Work instructions>
Take the line that contains "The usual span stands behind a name" and each line after it to the end of the data below, and set them down exactly, omitting pictures.

Collected material>
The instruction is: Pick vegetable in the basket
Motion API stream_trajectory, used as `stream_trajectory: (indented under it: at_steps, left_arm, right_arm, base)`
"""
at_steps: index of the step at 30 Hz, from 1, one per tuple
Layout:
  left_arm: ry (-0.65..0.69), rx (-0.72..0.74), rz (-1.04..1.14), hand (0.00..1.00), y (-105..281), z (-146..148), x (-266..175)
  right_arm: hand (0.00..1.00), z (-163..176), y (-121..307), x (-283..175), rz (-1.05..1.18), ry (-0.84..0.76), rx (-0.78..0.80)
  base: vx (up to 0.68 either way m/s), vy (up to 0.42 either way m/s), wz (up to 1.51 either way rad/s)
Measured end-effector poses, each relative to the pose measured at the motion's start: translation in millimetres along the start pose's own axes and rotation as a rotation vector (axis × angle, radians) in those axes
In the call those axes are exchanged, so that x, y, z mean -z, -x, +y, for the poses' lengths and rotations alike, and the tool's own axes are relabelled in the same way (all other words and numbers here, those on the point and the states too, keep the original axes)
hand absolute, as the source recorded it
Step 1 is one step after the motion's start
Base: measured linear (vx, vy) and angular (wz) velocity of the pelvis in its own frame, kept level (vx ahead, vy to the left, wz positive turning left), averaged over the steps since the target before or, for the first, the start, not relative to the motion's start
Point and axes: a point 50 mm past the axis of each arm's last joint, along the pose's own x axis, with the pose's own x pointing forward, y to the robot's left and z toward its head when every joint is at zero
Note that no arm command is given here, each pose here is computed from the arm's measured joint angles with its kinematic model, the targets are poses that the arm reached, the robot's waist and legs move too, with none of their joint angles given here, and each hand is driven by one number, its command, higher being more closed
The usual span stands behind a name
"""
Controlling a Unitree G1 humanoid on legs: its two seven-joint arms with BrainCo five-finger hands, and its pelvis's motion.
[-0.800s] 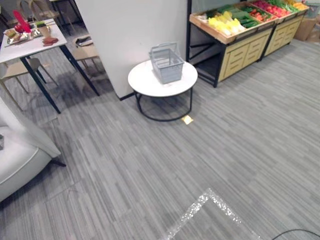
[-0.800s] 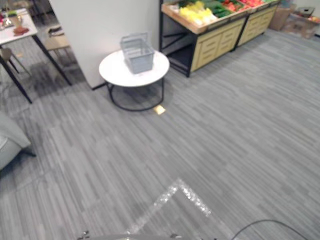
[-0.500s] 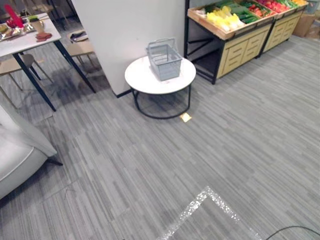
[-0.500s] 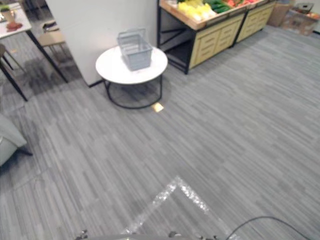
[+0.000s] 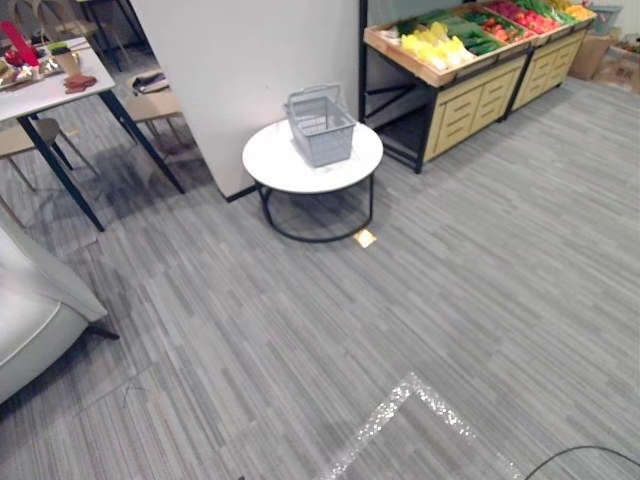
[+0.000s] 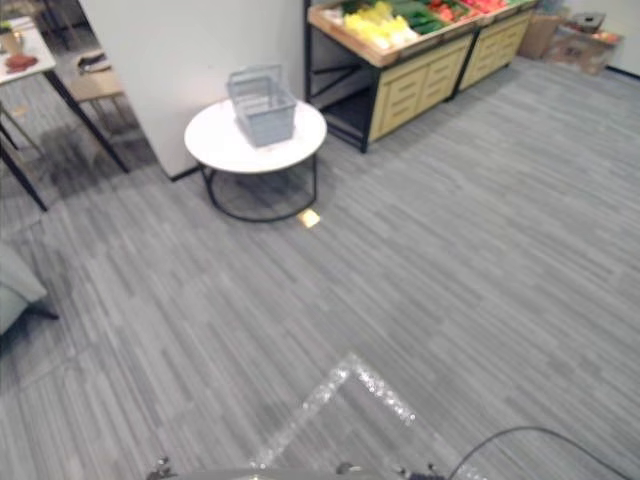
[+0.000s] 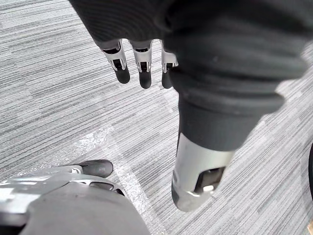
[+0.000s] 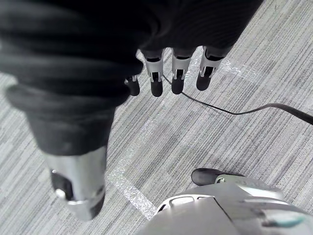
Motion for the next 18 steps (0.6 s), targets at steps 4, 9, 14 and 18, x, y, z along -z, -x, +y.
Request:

The answer>
The usual span stands behind a name
"""
Controlling a Unitree G1 humanoid on legs: its two seven-joint arms with BrainCo five-finger hands, and its pelvis's motion.
[-0.800s] 
[-0.800s] 
[-0.500s] 
[-0.500s] 
[+0.000s] 
[+0.000s] 
[+0.000s] 
[+0.000s] 
Motion for the next 18 steps (0.6 s), targets at steps 4, 9, 14 and 18, x, y, z along -z, -x, +y.
Request:

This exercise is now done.